UBS, a leading global wealth manager, reports having about 19,000 U.S. taxpayer accounts in Switzerland. American law requires that ownership of such accounts be made public but most have not been and the IRS doesn’t have the resources to go after more than a few of them. The extent of lost corporate revenue is much greater. Every IRS Commissioner who has testified about the transfer pricing system used by multinational corporations to shift profits to tax havens has admitted that the IRS cannot police the system, but the IRS refuses to support using a unitary accounting system that would be simpler and more effective in collecting taxes and leveling the playing field between multinational corporations that don’t have to pay taxes and domestic companies that do.
Martin Lobel

The US also owns a lot of public land and should charge market value for the ore, timber and oil instead of the giveaways that go on now. CRP is renting the land from farmers for conservation purposes and now that farm prices are high, the CRP farmers want to be let out of their contracts. Seems to me the government should be subleasing that land and putting the profit into paying some of the debt that their agriculture subsidies cause.

5 Comments:

  • At 6:31 PM, Anonymous Anonymous said…

    The Craphouund-in-Chief has again led us into a corner from which there is no real escape. Bail them out and you reward their stupidity. Don't bail them out and cause even more damage than the havoc he's already created.

    But I say if you're going to bail some stupid-ass company out, the terms would include forcing the CEO at the time to step down without a damned penny and bar him from ever working in the financial industry ever again.

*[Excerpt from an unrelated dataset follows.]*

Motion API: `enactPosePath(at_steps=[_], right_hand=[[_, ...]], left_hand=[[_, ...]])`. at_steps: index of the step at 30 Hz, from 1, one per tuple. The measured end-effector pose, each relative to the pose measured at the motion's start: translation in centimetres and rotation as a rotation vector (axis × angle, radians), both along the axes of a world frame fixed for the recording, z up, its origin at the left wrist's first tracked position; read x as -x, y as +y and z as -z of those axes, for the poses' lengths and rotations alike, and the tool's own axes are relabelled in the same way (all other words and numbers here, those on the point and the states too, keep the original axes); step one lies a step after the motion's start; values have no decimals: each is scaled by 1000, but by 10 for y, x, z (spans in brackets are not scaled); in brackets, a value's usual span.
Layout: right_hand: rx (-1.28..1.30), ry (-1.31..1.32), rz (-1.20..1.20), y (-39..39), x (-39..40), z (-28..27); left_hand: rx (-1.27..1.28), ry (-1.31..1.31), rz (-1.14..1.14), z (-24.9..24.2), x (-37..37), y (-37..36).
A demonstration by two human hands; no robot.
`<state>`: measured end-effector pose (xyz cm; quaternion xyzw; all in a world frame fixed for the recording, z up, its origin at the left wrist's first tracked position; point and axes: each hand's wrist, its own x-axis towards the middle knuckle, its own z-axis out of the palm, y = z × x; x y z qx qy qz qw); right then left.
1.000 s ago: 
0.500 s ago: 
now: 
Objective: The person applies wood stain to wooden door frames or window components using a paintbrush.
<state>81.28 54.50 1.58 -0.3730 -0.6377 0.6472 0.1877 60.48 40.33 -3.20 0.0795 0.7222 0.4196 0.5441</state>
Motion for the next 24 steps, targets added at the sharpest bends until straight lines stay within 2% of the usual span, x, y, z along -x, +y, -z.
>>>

    What am I saying?!! Sorry, I hallucinated there for a minute.

     
  • At 3:00 AM, Anonymous Anonymous said…

    Take a look at this:

    http://strangemaps.wordpress.com/2008/06/17/291-federal-lands-in-the-us/

    Kinda unbelievable, innit?

    anan

     
  • At 6:22 AM, Blogger liberated psych said…

    Anan: Plus there is lots of state owned land. All federal and state land does not pay property taxes so the citizens have to pay for the upkeep and the regulation (Bureau of Land Management types). I know there are lots of ranchers that pasture their cattle on government land for just pennies. If they had to pay market price that might offset the loss of taxes, but when they tried to raise the rent, the ranchers screamed bloody murder.

     
  • At 8:53 AM, Blogger michael greenwell said…

    i met a financial analyst the other day who says all of this is going to be worse than the great depression.

    i also think george monbiots article about how this might be the thing that saves the planet made interesting reading. http://tinyurl.com/3b8spm

     
  • At 9:26 AM, Blogger Flimsy Sanity said…

    Right now, Bernanke and Paulson and Congress and the rest of the power elite have the shock paddles frantically pressed to the chest of the American financial system, hitting the erratic heart of our Debt Empire with shock after shock, hoping and praying the debt bubble of the past 25 years can somehow be extended.

    Alas, the patient is already dead. But with reporters' noses pressed against the window a few feet away, the stalwart crew around the corpse is making a heroic show of lying: "The patient is stabilizing," "the patient is recovering nicely," and so on, and by artificially stimulating the heart to keep producing a weak but visible pulse for all to see.